La cucina come laboratorio terapeutico naturale arriva nel “1975 quando Selma Fraiberg lo inserisce nella psicoterapia genitore-bambino”, per poi restare ancorato alle radici familiari di ognuno di noi, fino a dilagare, nell’ultimo decennio, in una serie articolata e ben differenziata di terapie con focus ben precisi, legati tanto alla fascia d’età della persona quanto alle patologie intrinseche. In questi momenti, spiega la Volpi, l’atto pratico “assume valenza terapeutica” e permette di dare “lustro di scientificità al focolare domestico, che non è più solo il luogo del dovere”, ma un “luogo di benessere, di ascolto e riflessione, dove nel trasformare il cibo” viene supportata e trasformata la persona.

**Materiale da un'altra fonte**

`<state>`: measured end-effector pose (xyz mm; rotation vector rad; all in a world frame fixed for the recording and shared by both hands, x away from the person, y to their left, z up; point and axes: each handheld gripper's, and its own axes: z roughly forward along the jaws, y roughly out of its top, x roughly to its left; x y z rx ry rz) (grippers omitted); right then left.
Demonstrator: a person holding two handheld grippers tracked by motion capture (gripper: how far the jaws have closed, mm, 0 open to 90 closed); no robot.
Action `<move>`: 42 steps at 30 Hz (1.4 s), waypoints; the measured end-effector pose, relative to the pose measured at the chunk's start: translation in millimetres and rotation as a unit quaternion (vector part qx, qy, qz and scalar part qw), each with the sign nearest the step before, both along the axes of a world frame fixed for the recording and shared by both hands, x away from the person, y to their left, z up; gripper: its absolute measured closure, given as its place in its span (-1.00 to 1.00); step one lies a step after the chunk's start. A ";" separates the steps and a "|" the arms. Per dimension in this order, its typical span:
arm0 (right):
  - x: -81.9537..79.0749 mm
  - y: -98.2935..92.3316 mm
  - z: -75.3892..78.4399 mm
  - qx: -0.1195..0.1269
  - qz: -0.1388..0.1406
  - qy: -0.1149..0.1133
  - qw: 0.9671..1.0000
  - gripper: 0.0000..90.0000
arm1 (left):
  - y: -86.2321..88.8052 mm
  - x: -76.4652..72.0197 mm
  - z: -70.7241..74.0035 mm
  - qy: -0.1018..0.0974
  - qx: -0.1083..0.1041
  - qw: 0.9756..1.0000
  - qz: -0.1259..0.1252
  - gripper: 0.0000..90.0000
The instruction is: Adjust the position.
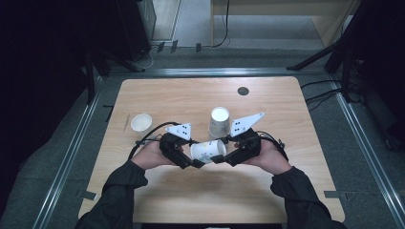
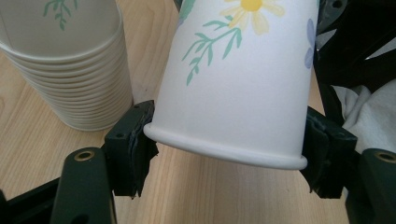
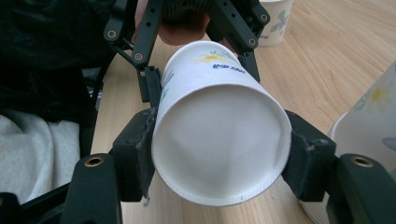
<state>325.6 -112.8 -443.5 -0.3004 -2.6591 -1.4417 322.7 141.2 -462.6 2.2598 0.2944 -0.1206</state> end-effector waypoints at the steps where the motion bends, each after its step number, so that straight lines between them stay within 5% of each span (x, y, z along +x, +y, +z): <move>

Nella Cooking Therapy la catarsi avviene non tanto nel contatto con un altro essere vivente, quanto con sé stessi e con tutte le implicazioni emotive che ha il cucinare. Questa via “per una moderna mindfulness (pienezza mentale, ndr)” come viene definita da Marsha Linehan, pioniera della terapia dialettico-comportamentale, va infatti ben oltre il bisogno mentale del doversi cibare, diventando “fonte di significato e motivazione, di scelta e controllo, di equilibrio e soddisfazione”, oltre che un metodo ottimo per imparare a organizzare il proprio tempo, e che proprio attraverso l’obbligatorietà dell’organizzazione e della pratica, funziona da cuscinetto con il mondo esterno, rendendo la creazione di un piatto un atto di soddisfazione personale.

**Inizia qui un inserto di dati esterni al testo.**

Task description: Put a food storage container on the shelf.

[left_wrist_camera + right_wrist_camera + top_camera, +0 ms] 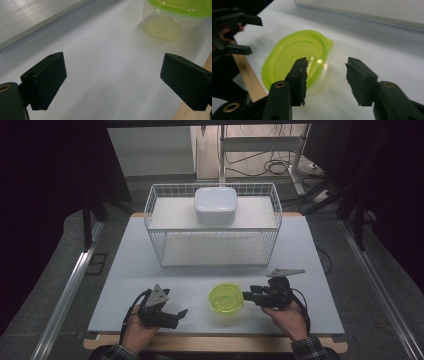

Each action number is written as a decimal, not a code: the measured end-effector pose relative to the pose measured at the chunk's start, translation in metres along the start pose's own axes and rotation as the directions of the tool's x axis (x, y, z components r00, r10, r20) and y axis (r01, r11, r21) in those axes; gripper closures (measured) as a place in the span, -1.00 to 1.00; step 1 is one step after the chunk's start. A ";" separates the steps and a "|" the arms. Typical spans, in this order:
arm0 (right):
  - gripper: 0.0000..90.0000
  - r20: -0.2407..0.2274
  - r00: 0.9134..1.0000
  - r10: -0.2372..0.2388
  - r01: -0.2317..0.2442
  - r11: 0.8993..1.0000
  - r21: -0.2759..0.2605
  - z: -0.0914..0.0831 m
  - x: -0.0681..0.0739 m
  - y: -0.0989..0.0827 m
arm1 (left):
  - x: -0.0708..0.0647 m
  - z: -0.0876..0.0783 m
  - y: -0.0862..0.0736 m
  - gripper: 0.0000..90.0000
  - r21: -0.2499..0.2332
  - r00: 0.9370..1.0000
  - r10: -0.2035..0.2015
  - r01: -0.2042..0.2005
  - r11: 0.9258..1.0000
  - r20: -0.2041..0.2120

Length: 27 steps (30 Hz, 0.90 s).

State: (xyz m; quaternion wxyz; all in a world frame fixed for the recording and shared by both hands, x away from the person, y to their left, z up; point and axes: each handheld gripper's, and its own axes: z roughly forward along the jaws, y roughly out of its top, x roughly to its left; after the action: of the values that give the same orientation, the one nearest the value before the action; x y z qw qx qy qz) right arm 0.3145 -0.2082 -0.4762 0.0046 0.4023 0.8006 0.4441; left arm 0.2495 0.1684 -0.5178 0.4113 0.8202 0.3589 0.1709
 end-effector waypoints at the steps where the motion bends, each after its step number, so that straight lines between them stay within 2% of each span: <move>1: 0.20 -0.011 1.000 0.010 -0.010 1.000 0.002 0.003 0.001 0.001 | 0.000 0.000 0.000 -0.87 0.000 1.000 0.001 -0.001 1.000 0.000; 7: 0.41 -0.049 0.994 0.093 -0.091 0.995 0.039 0.018 -0.004 0.005 | -0.001 0.000 0.000 -0.87 0.002 1.000 0.005 -0.005 1.000 0.002; 11: 0.50 -0.088 0.983 0.162 -0.158 0.986 0.058 0.023 -0.010 0.004 | -0.001 0.000 0.000 -0.86 0.002 1.000 0.007 -0.007 1.000 0.003; 17: 0.68 -0.120 0.969 0.218 -0.209 0.974 0.082 0.029 -0.015 0.003 | -0.002 0.001 0.000 -0.86 0.004 1.000 0.011 -0.011 1.000 0.005; 18: 0.68 -0.132 0.964 0.230 -0.220 0.972 0.083 0.030 -0.016 0.003 | -0.002 0.001 0.000 -0.86 0.005 1.000 0.012 -0.012 1.000 0.005; 23: 0.73 -0.151 0.956 0.252 -0.239 0.966 0.095 0.037 -0.020 0.008 | -0.002 0.001 0.000 -0.86 0.006 1.000 0.013 -0.013 1.000 0.005; 25: 0.72 -0.165 0.949 0.268 -0.254 0.962 0.101 0.040 -0.022 0.010 | -0.002 0.001 0.000 -0.86 0.007 1.000 0.013 -0.013 1.000 0.005; 27: 0.69 -0.164 0.950 0.267 -0.254 0.962 0.097 0.042 -0.023 0.011 | -0.002 0.001 0.000 -0.86 0.006 1.000 0.013 -0.013 1.000 0.006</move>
State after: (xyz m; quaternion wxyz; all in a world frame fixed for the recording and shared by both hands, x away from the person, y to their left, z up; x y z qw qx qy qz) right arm 0.3525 -0.1899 -0.5018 -0.1395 0.4637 0.7537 0.4444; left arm 0.2487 0.1660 -0.5183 0.4087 0.8243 0.3529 0.1702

Un passaggio, quello dalla pratica quotidiana all’atto di cura di sé stessi, che non è difficile, ma non è automatico. Barbara Volpi cita il titolo del noto libro di Morishita Noriko, “Ogni giorno è un buon giorno”, per ricordare il valore di trasformare un gesto consueto e ordinario e anche se “all’inizio non capisci minimamente cosa stai facendo, da un certo giorno, all’improvviso la tua visuale si amplia”. In primis “occorre seguire dei passi” ben precisi “per rendere la cucina un vero e proprio laboratorio. Si parte dall’allestimento dello spazio, dalla mise en place della postazione”, dove già il riordinare ci mette in una condizione di concentrazione positiva, che diventa poi focalizzazione “sulla ricetta, sull’atto culinario”, perché solo attraverso una decisa presenza rispetto a quello che si fa, può essere valorizzato e diventare occasione di sviluppo.

Altro passaggio fondamentale è la scelta del menu che, a seconda della persona che lo pensa, terapeuta o autodidatta, diventa uno strumento. Ognuno “in base alle proprie esigenze può orientarsi sulla scelta di ricette specifiche che possono sensibilizzare all’attesa, alla capacità di prestare attenzione, a gestire vuoti e assenze, a imparare a compiere scelte consapevoli” e molto altro ancora. Una cottura lenta potrà essere una buona cura per l’impazienza, ricette particolarmente complesse richiederanno l’estromissione dalla propria mente di rabbia e preoccupazioni e favoriranno l’allenamento della memoria anche più di un cruciverba. Le brasature saranno invece stimolo per l’attenzione al dettaglio e alla cura dei particolari.